[Stored records]
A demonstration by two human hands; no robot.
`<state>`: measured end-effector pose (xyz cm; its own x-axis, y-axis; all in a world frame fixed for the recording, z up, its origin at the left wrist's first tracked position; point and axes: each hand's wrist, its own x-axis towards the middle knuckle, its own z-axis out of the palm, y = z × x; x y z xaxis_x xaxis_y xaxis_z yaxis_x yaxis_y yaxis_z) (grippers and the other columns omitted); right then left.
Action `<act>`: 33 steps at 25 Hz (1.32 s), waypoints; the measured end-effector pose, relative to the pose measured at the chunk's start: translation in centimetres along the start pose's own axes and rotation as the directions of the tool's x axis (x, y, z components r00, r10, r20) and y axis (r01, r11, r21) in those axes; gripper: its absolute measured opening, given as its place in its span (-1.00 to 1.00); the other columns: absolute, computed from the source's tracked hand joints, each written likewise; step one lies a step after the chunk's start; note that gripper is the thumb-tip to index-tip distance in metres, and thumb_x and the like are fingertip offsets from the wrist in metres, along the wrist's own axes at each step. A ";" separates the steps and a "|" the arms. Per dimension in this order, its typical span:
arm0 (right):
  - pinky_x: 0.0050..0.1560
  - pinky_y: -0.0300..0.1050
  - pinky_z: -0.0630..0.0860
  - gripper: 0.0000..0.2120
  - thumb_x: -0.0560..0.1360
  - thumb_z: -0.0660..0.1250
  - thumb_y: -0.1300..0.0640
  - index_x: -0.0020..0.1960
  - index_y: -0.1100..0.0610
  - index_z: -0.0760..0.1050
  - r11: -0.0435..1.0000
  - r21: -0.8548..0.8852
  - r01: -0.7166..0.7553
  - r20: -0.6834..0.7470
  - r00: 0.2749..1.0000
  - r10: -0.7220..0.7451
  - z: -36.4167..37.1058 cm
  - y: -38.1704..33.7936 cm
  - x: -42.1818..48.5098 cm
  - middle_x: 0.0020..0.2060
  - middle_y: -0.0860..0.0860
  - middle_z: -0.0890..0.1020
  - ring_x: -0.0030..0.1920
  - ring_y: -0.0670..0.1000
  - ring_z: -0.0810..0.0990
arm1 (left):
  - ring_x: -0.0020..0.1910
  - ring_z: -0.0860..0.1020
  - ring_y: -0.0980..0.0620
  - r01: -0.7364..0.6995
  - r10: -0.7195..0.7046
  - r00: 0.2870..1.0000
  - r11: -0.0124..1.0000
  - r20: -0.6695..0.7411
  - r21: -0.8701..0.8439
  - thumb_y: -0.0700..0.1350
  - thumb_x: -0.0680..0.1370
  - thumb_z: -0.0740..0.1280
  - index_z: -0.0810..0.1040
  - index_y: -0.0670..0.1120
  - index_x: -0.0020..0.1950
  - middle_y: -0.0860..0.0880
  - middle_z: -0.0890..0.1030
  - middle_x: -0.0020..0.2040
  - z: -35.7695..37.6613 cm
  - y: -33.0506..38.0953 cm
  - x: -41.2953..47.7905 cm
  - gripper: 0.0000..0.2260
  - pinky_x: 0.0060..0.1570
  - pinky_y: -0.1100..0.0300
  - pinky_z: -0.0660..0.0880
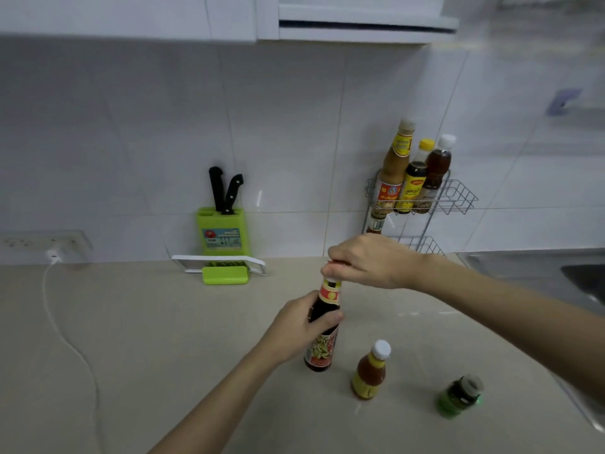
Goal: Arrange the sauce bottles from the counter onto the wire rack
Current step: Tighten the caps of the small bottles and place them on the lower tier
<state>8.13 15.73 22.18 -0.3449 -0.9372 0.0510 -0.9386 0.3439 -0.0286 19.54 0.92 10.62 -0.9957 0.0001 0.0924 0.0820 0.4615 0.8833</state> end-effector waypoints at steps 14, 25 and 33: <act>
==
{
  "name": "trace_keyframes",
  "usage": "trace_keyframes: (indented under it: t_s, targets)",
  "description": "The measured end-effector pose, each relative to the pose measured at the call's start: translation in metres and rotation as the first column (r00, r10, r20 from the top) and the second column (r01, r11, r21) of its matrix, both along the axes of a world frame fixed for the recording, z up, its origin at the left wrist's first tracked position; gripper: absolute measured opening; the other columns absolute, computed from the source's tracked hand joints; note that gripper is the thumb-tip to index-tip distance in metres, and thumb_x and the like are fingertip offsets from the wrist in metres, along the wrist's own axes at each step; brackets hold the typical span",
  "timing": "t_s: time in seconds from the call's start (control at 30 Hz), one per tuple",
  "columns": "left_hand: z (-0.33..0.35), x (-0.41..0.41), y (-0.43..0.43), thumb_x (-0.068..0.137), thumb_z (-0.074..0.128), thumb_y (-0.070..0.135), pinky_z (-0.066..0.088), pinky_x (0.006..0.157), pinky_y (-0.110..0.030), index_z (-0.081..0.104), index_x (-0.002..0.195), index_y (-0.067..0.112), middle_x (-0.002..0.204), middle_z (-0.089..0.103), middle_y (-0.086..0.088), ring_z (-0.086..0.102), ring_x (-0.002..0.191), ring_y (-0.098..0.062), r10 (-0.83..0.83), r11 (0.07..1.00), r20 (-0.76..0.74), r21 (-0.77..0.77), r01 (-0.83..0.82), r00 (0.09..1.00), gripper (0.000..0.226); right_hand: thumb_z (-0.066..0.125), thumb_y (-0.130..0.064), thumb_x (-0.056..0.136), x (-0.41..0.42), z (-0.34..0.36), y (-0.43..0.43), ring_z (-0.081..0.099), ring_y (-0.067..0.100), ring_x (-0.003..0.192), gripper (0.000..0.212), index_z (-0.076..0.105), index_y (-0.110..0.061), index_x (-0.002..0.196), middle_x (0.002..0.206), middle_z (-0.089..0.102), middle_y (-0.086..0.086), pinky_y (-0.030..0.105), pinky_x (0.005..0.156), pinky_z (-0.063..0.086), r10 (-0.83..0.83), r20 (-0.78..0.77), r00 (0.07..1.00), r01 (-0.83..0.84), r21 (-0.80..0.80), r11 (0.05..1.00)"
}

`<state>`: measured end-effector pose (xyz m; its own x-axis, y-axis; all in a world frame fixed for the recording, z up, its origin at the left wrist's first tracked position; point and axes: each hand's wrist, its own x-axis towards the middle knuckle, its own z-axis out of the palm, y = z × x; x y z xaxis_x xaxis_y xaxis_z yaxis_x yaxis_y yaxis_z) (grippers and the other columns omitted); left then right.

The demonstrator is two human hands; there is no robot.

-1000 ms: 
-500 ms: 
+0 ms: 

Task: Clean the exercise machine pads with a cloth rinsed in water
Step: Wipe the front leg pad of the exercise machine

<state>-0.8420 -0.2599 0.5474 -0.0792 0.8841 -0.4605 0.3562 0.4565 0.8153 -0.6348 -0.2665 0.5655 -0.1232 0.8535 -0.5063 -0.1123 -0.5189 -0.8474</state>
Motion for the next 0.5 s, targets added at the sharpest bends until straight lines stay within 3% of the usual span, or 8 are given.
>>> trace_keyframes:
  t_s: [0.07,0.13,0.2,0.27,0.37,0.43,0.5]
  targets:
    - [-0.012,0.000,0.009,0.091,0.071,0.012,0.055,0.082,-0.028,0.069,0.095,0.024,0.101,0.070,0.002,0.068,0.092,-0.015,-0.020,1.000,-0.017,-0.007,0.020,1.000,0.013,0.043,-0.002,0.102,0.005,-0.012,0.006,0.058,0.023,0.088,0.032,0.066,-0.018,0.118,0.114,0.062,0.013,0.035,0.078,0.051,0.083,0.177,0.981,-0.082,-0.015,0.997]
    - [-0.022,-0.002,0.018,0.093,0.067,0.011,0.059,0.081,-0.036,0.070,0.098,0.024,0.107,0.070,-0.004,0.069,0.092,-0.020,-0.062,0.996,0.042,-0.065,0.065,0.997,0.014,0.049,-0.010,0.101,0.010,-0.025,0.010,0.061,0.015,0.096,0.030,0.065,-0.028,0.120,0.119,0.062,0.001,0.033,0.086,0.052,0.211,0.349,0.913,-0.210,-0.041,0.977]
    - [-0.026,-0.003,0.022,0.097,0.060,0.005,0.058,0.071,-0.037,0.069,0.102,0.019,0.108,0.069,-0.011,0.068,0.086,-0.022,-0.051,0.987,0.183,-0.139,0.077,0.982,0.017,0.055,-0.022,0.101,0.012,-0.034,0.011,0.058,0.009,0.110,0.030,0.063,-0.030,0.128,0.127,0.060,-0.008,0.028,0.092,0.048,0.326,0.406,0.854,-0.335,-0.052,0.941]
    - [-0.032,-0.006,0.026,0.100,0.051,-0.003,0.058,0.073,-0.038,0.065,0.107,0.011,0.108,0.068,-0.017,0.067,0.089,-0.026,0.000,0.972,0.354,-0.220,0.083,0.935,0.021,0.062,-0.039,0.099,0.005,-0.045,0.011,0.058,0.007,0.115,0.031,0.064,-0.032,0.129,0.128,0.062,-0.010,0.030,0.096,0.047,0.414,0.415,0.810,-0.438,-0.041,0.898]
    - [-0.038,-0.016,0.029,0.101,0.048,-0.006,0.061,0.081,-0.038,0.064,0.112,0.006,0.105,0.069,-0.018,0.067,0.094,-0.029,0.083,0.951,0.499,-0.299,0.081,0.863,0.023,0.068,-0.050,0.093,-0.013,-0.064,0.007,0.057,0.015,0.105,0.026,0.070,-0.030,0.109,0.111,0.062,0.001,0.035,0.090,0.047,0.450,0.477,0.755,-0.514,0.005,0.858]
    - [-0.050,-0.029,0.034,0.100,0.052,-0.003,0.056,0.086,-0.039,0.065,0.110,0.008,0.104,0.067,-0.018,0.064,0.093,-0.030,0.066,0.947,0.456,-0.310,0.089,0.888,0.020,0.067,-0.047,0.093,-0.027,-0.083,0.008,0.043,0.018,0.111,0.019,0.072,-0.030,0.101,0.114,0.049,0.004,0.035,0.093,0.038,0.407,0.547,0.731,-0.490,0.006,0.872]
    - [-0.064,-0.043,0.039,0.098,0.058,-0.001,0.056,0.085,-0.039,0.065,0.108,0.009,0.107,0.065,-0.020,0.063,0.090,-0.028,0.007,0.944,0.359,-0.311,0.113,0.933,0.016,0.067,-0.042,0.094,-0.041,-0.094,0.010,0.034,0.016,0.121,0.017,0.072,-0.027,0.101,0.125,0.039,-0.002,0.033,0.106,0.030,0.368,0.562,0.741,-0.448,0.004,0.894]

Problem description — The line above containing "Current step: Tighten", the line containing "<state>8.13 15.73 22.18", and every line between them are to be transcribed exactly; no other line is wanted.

Result for this task —
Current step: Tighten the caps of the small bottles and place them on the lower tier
<state>8.13 15.73 22.18 -0.3449 -0.9372 0.0510 -0.9386 0.3439 -0.0286 19.54 0.92 10.62 -0.9957 0.0001 0.0924 0.0820 0.4615 0.8833</state> end-effector waypoints at steps 14, 25 and 33: <act>

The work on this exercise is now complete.